Now that we have been delivered from the precipice of the so-called fiscal cliff, below is a summary of what ATRA means for American taxpayers in 2013 as well as some retroactive changes for 2012.
Initially, though, you will probably hear more about what ATRA did NOT change. The temporary reduction of the Social Security payroll tax that went into effect in 2011 and was extended for 2012 was not addressed by ATRA, so in 2013 the share of the Social Security payroll tax paid by workers will increase from 4.2% to 6.2% for employees and 10.4% to 12.4% for those who are self-employed. This increase will likely result in actual take-home pay remaining the same for many taxpayers, despite wage increases for 2013. Since this is the most effect of ATRA that most taxpayers will realize, many taxpayers won't see ATRA as real "relief.'
Estate Tax, Gift Tax and Generation Skipping Transfer Tax
ATRA makes the rules governing estate taxes, gift taxes and generation skipping transfer taxes that went into effect under the Tax Relief Unemployment Insurance Reauthorization and Job Creation Act of 2010 ("TRUIRJCA") permanent for 2013 and beyond, with one exception - the maximum tax rate for each of these taxes is increased from 35% to 40%. Since TRUIRJCA unified the estate tax, gift tax and generation skipping transfer tax exemptions and provided for inflation indexing of these exemptions beginning in 2012, the 2013 exemption for each of these taxes is $5,250,000.

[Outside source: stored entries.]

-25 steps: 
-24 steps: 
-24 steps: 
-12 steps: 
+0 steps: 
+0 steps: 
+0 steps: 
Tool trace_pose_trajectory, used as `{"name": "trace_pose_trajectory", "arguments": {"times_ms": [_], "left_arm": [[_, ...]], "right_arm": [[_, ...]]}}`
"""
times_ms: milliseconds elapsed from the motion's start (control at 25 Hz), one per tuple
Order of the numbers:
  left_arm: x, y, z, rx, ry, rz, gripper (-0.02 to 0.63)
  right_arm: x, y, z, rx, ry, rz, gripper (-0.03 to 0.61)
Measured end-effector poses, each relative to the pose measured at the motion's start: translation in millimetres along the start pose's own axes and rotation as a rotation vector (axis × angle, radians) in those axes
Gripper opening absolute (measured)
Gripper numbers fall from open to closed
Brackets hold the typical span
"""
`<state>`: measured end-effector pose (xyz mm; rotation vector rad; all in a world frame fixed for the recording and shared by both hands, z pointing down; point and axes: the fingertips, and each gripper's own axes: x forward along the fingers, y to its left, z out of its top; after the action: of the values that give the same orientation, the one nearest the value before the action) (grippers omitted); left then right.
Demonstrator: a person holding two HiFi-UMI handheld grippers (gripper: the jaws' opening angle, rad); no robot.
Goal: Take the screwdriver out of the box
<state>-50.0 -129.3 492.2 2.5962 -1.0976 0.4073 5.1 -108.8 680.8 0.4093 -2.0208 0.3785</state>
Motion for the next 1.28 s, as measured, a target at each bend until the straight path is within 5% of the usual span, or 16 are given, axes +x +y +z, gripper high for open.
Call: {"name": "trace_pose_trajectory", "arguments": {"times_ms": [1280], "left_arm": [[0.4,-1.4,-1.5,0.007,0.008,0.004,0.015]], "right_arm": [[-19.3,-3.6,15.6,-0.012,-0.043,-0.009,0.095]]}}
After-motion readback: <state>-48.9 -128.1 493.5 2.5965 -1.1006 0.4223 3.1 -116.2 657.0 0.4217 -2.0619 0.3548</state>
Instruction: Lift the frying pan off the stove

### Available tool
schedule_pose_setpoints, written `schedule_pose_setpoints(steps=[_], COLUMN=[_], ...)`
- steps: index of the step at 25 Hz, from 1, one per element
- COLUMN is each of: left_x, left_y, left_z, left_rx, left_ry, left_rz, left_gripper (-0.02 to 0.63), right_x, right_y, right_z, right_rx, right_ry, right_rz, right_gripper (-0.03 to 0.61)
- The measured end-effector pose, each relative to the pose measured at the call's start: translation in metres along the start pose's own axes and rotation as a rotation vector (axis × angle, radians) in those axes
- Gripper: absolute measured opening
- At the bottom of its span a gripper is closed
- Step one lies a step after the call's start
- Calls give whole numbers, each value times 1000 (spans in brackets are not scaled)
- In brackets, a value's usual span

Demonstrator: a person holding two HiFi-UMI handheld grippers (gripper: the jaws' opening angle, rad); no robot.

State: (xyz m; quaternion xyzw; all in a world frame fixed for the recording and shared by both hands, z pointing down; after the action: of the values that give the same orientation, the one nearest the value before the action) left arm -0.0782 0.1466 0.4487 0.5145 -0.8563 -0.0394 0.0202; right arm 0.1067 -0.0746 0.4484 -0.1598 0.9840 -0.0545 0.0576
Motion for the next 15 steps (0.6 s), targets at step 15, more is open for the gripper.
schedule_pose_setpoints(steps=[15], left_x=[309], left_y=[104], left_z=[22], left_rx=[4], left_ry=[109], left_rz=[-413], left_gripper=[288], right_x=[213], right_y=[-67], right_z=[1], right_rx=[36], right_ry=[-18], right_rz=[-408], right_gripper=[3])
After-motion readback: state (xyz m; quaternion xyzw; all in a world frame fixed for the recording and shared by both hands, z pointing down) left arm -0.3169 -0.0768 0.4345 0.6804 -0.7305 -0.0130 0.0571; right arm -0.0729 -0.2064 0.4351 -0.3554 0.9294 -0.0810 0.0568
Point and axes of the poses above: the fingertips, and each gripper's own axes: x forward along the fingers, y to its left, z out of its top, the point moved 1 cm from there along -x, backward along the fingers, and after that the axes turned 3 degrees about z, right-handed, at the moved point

"Portability" of the Federal Estate Tax Exemption Becomes Permanent
In addition, TRUIRJCA introduced the concept of portability of the estate tax exemption between married couples, and so ATRA has made portability permanent.In 2009 and prior years, married couples could pass on up to two times the federal estate tax exemption by including "AB Trusts" in their estate plan. TRA 2010 eliminated the need for "AB" Trust planning for federal estate taxes in 2011 and 2012 by allowing married couples to add any unused portion of the estate tax exemption of the first spouse to die to the surviving spouse's estate tax exemption, which is commonly referred to as "portability of the estate tax exemption."